WHAT THIS TASK INVOLVES :: Among the entries that follow, the required portion opens with the line containing "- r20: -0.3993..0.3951" and closes with the line containing "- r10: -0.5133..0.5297". Give that portion again exactly, and nothing else.

Stored dataset items
+---+
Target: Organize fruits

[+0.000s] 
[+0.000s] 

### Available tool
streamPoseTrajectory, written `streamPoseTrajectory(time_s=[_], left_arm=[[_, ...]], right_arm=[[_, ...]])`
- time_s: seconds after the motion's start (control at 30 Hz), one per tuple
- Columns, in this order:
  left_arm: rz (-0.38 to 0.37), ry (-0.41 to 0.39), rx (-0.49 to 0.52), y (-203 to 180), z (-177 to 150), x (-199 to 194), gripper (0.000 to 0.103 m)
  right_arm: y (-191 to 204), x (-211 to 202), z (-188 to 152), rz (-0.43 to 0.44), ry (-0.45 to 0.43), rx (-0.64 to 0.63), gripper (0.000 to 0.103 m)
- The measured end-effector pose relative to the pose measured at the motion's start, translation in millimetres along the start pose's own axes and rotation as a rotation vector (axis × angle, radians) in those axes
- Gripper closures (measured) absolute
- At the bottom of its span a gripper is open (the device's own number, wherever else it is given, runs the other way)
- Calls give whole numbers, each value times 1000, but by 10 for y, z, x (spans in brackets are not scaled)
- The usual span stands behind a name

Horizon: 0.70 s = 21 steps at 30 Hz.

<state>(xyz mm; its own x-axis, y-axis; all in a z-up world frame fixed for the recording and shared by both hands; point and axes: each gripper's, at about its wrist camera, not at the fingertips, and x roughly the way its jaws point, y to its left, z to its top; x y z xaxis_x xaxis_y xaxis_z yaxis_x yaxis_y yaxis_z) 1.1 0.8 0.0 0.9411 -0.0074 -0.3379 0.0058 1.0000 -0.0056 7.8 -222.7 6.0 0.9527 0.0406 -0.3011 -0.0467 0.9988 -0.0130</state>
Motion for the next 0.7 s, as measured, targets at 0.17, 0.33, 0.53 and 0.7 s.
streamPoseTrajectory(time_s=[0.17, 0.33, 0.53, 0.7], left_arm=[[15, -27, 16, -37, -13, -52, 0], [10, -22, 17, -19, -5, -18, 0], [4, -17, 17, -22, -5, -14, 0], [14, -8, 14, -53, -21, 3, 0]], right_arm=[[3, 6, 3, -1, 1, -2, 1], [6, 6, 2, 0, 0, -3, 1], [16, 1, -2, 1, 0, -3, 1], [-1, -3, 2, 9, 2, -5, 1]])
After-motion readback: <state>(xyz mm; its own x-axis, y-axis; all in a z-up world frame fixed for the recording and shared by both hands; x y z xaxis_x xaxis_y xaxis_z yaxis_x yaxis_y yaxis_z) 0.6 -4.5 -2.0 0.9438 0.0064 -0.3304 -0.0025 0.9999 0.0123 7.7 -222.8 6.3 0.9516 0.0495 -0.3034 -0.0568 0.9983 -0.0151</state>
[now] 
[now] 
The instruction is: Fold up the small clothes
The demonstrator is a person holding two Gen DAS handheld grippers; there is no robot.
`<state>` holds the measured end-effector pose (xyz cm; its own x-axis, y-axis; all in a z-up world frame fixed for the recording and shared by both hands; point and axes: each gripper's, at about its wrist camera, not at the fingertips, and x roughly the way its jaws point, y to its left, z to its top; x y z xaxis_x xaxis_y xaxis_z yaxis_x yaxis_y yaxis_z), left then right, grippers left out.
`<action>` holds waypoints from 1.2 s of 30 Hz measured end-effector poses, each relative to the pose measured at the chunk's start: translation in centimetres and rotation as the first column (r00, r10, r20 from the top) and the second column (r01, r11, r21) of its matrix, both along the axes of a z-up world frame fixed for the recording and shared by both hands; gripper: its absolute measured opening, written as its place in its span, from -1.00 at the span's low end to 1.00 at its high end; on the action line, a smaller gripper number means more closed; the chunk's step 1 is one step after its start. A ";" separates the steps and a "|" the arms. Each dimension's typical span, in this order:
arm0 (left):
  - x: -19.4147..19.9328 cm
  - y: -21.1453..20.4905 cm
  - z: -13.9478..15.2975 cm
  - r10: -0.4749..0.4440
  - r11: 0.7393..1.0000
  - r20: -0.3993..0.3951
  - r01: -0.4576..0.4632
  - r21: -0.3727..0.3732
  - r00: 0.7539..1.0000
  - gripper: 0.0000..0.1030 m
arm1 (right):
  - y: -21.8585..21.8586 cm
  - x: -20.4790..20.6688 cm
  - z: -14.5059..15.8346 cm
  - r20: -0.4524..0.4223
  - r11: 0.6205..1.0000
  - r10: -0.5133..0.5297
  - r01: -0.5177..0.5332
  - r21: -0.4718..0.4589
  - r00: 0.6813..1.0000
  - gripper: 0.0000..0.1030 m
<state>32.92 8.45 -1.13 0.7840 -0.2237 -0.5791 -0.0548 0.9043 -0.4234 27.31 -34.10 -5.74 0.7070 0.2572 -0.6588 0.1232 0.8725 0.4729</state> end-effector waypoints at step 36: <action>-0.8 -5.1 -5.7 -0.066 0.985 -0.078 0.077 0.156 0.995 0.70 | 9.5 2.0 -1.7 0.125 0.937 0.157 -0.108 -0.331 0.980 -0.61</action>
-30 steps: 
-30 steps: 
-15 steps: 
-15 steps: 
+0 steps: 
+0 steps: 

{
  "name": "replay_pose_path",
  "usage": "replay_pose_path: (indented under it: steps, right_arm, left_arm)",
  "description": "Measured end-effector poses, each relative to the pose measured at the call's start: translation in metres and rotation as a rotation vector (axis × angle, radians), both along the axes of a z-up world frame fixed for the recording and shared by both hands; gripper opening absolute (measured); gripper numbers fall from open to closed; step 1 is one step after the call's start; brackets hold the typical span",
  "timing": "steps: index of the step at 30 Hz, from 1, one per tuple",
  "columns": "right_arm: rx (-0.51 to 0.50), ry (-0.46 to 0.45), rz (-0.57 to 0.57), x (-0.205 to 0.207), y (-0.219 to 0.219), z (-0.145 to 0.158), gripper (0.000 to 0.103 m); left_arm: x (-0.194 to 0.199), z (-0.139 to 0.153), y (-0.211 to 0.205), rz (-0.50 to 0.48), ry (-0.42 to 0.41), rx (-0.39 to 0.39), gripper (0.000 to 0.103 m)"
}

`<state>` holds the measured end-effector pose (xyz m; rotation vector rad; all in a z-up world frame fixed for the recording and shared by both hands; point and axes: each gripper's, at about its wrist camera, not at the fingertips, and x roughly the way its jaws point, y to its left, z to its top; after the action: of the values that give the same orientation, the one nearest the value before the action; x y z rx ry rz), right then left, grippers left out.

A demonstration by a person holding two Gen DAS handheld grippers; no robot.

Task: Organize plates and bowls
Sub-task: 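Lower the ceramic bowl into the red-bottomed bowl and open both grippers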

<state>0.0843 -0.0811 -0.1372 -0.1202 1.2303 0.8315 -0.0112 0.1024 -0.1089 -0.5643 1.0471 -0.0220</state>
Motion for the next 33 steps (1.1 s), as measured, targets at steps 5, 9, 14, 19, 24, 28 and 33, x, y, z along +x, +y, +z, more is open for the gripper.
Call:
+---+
TASK ANSWER ::
  - r20: -0.3993..0.3951
  - r01: -0.4576..0.4632
  - r21: -0.3727..0.3732
  - r00: 0.7539..1.0000
  - gripper: 0.0000..0.1030 m
arm1 (right):
  - y: -21.8585..21.8586 cm
  - x: -20.4790..20.6688 cm
  - z: -14.5059..15.8346 cm
  - r20: -0.4524..0.4223
  - r11: 0.6205..1.0000
  - r10: -0.5133..0.5297

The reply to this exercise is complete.